Directions for this task: Your reply must be one number: the count of lines in the data below that contain "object".

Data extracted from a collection
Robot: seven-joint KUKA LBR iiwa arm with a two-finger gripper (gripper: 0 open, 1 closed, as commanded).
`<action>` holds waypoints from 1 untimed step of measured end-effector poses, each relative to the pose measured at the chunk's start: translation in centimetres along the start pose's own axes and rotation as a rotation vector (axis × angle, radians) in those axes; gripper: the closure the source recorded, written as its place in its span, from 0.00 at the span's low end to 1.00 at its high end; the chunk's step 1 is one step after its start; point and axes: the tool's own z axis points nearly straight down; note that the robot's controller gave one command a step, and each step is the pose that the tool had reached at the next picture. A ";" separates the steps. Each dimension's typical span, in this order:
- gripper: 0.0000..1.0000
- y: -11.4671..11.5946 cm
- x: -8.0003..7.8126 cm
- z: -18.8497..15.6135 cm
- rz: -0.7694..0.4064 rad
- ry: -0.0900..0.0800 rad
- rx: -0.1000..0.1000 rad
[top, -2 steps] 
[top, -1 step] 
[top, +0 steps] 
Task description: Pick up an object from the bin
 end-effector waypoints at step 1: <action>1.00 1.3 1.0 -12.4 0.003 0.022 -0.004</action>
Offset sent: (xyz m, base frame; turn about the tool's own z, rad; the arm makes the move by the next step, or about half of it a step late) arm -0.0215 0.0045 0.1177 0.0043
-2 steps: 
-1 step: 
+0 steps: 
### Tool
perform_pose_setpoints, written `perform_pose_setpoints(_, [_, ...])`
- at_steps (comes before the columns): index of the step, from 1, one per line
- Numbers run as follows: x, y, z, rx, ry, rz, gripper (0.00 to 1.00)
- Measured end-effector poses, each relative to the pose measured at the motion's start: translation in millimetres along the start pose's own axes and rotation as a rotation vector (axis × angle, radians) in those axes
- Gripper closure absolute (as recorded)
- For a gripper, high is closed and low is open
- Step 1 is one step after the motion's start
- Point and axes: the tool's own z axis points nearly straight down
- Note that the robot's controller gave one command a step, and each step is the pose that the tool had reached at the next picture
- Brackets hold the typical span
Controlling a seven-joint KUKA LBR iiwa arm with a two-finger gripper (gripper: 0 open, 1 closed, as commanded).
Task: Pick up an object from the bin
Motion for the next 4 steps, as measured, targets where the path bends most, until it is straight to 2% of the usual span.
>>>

Result of this task: 2